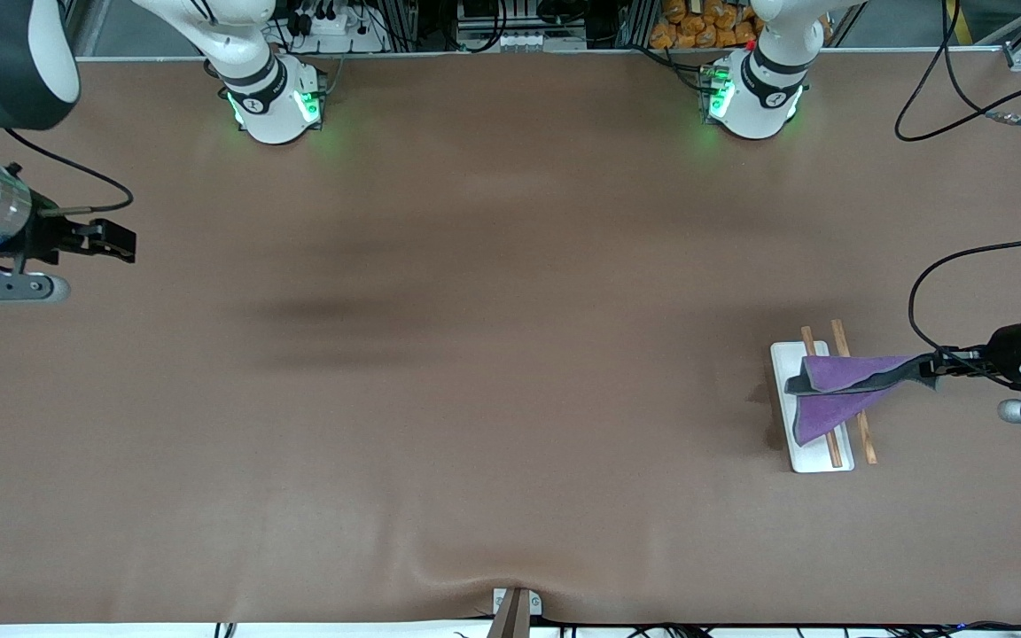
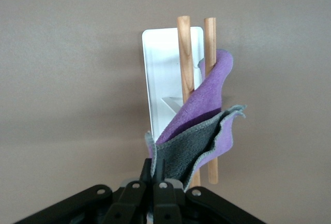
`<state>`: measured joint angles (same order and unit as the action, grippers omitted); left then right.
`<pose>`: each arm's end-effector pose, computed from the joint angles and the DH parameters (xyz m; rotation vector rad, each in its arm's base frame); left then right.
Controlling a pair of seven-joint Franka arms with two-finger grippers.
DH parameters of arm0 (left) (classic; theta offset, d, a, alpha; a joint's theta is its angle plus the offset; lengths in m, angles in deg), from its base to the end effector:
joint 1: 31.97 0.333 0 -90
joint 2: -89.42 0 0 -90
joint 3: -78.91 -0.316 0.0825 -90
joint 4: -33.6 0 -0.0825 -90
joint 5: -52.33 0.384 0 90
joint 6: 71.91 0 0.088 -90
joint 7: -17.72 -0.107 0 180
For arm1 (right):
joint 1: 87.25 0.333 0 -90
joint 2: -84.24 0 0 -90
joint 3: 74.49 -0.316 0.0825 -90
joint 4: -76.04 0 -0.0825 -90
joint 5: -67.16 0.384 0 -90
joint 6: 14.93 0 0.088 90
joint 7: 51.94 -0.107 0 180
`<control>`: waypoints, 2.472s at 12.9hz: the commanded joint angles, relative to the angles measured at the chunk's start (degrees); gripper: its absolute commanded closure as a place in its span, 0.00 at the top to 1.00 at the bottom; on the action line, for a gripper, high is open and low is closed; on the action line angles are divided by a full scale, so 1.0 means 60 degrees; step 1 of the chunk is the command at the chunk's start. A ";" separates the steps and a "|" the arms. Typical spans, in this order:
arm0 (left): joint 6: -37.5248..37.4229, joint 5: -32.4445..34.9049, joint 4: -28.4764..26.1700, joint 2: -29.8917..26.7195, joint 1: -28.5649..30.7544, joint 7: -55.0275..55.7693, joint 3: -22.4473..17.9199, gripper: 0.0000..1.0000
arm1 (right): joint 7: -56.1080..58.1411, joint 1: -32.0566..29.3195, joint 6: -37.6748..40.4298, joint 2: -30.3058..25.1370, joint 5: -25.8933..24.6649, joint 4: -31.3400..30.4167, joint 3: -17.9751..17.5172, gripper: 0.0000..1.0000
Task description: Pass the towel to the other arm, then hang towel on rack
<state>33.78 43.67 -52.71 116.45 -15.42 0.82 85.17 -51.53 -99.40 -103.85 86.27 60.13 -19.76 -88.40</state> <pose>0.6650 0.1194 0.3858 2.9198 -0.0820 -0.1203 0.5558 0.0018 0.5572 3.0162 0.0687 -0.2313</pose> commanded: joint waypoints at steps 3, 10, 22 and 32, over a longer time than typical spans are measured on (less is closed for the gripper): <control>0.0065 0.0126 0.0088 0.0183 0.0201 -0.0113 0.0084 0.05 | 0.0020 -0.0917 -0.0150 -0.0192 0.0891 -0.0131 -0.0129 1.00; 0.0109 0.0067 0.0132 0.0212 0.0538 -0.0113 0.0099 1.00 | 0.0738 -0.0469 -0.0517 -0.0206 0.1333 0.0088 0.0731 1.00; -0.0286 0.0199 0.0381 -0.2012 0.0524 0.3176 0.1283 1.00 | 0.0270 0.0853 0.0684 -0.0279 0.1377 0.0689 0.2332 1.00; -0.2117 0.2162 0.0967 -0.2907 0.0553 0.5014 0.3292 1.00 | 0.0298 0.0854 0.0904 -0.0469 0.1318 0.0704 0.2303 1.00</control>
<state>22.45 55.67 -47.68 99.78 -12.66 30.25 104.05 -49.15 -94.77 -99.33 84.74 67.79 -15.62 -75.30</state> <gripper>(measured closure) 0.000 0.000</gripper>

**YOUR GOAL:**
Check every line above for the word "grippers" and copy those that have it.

**OUTPUT:**
`<state>`: measured joint angles (same order and unit as the action, grippers omitted); left then right.
Controlling a pair of seven-joint Franka arms with two-finger grippers.

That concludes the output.